Overview
NVIDIA Cloud Functions (NVCF) is a GPU-accelerated serverless platform for deploying, managing, and running inference, streaming, and other GPU workloads at scale. It routes requests across multi-region GPU clusters with load balancing, autoscaling, and mixed GPU support. NVCF is the underlying engine for build.nvidia.com.
Key Features
- Unified control plane managing function lifecycle across multi-region GPU clusters.
- Load-balanced workload routing for inference, streaming, and custom GPU workloads.
- Multi-cluster autoscaling from zero to max with mixed GPU type support.

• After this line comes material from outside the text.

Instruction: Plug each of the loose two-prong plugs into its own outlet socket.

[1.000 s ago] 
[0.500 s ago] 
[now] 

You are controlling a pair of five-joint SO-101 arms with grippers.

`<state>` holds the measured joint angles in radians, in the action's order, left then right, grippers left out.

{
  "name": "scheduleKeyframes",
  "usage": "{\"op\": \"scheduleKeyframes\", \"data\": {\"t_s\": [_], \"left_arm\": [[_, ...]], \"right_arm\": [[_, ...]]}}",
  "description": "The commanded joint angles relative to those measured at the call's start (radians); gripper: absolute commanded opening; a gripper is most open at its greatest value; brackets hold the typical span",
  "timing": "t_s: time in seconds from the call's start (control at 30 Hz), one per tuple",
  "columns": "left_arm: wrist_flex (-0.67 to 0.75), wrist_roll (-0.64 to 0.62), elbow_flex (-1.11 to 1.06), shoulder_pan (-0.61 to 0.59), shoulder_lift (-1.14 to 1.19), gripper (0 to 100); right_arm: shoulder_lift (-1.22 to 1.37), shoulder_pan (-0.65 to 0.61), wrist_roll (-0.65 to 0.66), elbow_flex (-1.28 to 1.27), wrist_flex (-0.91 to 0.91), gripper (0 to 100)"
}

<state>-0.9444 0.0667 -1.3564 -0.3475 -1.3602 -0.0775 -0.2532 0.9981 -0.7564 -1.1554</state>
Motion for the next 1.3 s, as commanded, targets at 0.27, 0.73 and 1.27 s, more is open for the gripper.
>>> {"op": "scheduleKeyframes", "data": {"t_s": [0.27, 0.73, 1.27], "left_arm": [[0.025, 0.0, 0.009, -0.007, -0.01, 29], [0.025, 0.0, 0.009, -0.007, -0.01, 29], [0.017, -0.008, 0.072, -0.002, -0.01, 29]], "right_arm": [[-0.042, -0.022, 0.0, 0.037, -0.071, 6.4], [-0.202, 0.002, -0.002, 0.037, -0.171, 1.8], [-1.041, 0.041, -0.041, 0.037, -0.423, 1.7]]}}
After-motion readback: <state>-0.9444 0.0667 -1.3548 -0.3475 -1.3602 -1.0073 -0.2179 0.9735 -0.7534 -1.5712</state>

- Supports HTTP, streaming, and gRPC protocols for different workload needs.
- Long-running functions and asynchronous run-to-completion tasks.
Use Cases
- Deploy GPU inference endpoints at scale without managing infrastructure.

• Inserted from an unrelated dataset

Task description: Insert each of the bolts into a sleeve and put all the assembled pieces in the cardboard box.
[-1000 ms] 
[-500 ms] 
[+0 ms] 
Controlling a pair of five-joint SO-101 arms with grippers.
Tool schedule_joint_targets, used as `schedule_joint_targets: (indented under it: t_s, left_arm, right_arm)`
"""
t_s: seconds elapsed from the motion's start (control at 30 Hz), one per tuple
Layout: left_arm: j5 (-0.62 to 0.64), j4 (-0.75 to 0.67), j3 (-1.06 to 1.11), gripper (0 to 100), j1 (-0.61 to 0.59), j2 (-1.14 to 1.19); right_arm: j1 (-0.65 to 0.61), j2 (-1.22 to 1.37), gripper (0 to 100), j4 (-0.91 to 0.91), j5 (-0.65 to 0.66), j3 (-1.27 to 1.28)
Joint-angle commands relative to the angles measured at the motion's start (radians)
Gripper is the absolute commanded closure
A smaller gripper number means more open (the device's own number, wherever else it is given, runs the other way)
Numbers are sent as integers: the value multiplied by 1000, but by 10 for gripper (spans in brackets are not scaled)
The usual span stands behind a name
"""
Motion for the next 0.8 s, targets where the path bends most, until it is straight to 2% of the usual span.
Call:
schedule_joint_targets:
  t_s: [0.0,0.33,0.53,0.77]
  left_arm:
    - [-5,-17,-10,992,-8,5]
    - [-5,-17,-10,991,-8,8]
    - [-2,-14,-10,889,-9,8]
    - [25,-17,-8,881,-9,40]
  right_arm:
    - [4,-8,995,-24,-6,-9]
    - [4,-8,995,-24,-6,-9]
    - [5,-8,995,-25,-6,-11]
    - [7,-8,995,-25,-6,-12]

- Run batch inference, fine-tuning, and evaluation as asynchronous tasks.
- Stream real-time AI responses across multi-region GPU clusters.
Technical Details
- Runs as Kubernetes services with control plane, invocation plane, and compute plane separation.
- GPU clusters connect through NVIDIA Cluster Agent (NVCA) for resource registration and workload execution.
- Includes CLI, Go/Python libraries, Helm-based deployment, and observability dashboards.
- Built-in AI tooling with agent skills and workflow helpers for NVCF users.